## The problem
Your response should consist solely of the lines from the one containing "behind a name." through the end of the data, copied exactly.
/---
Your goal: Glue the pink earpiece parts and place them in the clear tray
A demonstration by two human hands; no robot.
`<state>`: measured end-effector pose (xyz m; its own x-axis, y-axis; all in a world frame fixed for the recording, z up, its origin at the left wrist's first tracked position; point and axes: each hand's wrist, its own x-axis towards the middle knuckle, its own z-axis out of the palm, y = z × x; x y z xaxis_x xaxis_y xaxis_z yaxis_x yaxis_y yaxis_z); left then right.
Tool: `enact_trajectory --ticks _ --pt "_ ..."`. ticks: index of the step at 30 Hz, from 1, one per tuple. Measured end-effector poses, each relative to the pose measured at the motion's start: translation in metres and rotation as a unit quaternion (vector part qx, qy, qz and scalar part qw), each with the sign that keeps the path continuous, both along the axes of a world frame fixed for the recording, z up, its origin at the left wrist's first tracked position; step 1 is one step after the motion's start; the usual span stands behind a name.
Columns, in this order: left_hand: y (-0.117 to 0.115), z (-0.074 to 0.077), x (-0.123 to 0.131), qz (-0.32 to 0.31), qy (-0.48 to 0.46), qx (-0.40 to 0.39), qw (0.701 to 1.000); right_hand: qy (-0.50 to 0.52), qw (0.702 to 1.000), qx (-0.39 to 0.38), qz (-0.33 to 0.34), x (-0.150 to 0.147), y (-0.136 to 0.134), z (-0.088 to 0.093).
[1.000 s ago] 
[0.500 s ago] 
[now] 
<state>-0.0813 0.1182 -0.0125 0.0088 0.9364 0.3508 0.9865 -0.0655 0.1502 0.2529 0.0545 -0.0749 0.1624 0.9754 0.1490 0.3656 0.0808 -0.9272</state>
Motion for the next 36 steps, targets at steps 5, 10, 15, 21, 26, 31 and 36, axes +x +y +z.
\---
## Answer for the task
Tool: `enact_trajectory --ticks _ --pt "_ ..."`. ticks: index of the step at 30 Hz, from 1, one per tuple. Measured end-effector poses, each relative to the pose measured at the motion's start: translation in metres and rotation as a unit quaternion (vector part qx, qy, qz and scalar part qw), each with the sign that keeps the path continuous, both along the axes of a world frame fixed for the recording, z up, its origin at the left wrist's first tracked position; step 1 is one step after the motion's start; the usual span stands behind a name.
Columns, in this order: left_hand: y (-0.117 to 0.115), z (-0.074 to 0.077), x (-0.123 to 0.131), qz (-0.32 to 0.31), qy (-0.48 to 0.46), qx (-0.40 to 0.39), qw (0.701 to 1.000); right_hand: qy (-0.50 to 0.52), qw (0.702 to 1.000), qx (-0.39 to 0.38), qz (-0.33 to 0.34), x (-0.150 to 0.147), y (-0.136 to 0.134), z (-0.088 to 0.093).
[1.000 s ago] 
[0.500 s ago] 
[now] 
<state>-0.0813 0.1182 -0.0125 0.0088 0.9364 0.3508 0.9865 -0.0655 0.1502 0.2529 0.0545 -0.0749 0.1624 0.9754 0.1490 0.3656 0.0808 -0.9272</state>
Motion for the next 36 steps, targets at steps 5, 10, 15, 21, 26, 31 and 36, axes +x +y +z.

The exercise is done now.